"Distance Vector" and "Link State" are terms used to describe routing protocols which are used by routers to forward packets between networks. The purpose of any routing protocol is to dynamically communicate information about all network paths used to reach a destination and to select from those paths, the best path to reach a destination network. The terms distance vector and link state are used to group routing protocols into two broad categories based on whether the routing protocol selects the best routing path based on a distance metric (the distance) and an interface (the vector), or selects the best routing path by calculating the state of each link in a path and finding the path that has the lowest total metric to reach the destination.
Distance vector routing: In distance vector routing, a router need not know the entire path to every network segment, it only requires to know the direction or vector in which to send the packet. The technique determines the direction (vector) and distance (hop count) to any network in the internetwork. Distance vector routing algorithms periodically send all or parts of their routing table to their adjacent neighbors. The routers running a distance vector routing protocol will automatically send periodic updates even if there are no changes in the network.
RIP and EIGRP is a commonly used distance vector protocol that uses hop counts or its routing metrics.
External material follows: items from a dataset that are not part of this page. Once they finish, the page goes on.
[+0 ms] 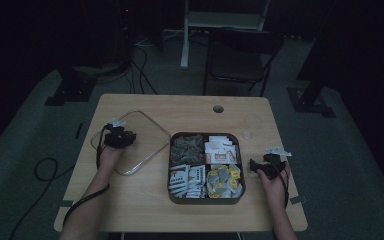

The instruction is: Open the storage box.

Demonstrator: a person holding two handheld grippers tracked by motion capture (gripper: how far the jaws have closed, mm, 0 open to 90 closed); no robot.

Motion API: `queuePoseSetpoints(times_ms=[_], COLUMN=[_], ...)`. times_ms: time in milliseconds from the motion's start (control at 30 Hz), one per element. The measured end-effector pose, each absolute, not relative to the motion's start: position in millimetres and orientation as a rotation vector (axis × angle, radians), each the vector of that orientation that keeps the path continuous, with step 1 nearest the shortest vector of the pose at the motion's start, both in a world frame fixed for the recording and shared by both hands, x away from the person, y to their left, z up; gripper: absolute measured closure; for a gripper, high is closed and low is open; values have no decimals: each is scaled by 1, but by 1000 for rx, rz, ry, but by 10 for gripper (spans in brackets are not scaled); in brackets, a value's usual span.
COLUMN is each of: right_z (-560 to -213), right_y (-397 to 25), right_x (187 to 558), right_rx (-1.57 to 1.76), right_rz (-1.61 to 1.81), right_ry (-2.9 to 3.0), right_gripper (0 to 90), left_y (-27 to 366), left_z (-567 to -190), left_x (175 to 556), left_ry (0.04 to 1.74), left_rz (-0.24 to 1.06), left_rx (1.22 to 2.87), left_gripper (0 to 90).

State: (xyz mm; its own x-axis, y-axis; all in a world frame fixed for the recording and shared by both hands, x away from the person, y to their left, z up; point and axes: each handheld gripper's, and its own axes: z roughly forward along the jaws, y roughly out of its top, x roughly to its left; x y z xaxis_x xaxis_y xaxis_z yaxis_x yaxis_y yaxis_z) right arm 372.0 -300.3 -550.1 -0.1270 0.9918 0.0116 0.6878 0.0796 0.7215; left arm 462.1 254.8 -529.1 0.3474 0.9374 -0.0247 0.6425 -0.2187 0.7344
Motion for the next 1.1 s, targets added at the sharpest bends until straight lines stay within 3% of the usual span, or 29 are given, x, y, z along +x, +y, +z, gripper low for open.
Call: queuePoseSetpoints(times_ms=[300, 333, 433, 500, 700, 733, 967, 1033, 1100], right_z=[-550, -550, -550, -550, -550, -550, -550, -550, -550], right_y=[-300, -300, -300, -300, -300, -300, -300, -300, -300], right_x=[372, 372, 372, 372, 372, 372, 372, 372, 372], right_rx=[1655, 1655, 1655, 1655, 1656, 1655, 1655, 1656, 1655], right_rz=[809, 809, 809, 809, 809, 809, 809, 809, 809], right_ry=[1871, 1871, 1871, 1871, 1871, 1871, 1871, 1871, 1871], right_gripper=[111, 111, 111, 111, 111, 111, 111, 111, 111], left_y=[254, 257, 257, 258, 258, 258, 253, 251, 248], left_z=[-533, -529, -524, -517, -513, -512, -512, -513, -515], left_x=[461, 460, 459, 456, 452, 447, 437, 434, 429], left_ry=[1348, 1349, 1356, 1348, 1329, 1301, 1236, 1225, 1199], left_rz=[568, 534, 546, 526, 493, 464, 455, 446, 413], left_rx=[1955, 1915, 1912, 1882, 1884, 1882, 1935, 1942, 1979], left_gripper=[585, 496, 394, 387, 245, 189, 93, 4, 4])
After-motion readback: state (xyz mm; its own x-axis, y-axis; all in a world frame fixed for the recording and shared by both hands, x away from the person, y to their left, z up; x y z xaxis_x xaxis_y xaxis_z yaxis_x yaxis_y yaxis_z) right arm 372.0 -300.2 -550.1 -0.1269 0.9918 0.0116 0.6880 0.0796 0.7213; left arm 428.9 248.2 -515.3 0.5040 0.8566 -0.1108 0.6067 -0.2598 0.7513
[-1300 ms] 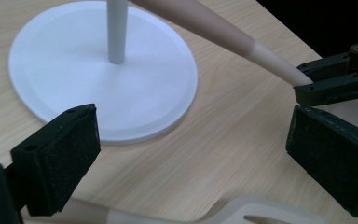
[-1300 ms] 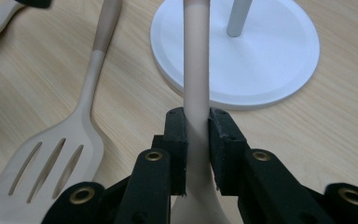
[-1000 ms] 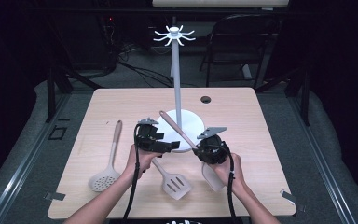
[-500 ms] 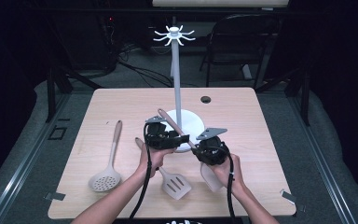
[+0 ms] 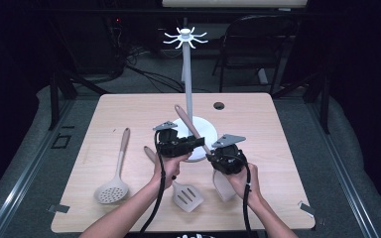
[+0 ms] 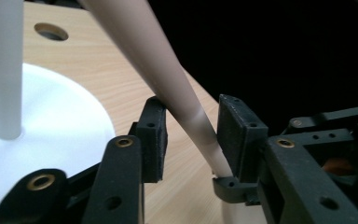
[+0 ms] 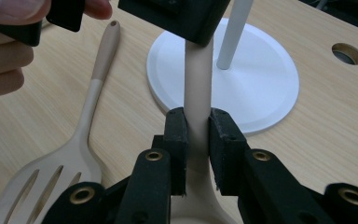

Link-state routing: In link-state routing, each router attempt to construct its own internal map of the network topology. At the initial stage of start-up, when a router becomes active, it sends the messages into the network and collects the information from the routers to which it is directly connected. It also provides the information about whether the link to reach the router is active or not. This information is used by other routers to build a map of network topology. Then the router uses the map to choose the best path. OSPF protocol is the example for link state routing.
Difference between Distance-vector and Link-state
It uses Bellman Ford algorithm for calculating the shortest cost path.
Each router periodically sends information to each of its neighbors.
As the packet travels one node to another towards destination, a cost is incurred. In case of RIP, the cost relates to the hop count.
It is decentralized routing algorithm.
RIP is an example protocol, which follows the distance vector routing.
It needs less CPU utilization and less memory space compare than Link state.
It uses dijkstras algorithm for calculating the shortest path.
Each router building up the complete topology of the entire internetwork, thus each router contains the same information.
Link-state is also known as the shortest path first.
OSPF, BGP and EGP are the examples for link state.
It needs more CPU utilization and more memory space compare than Distance vector.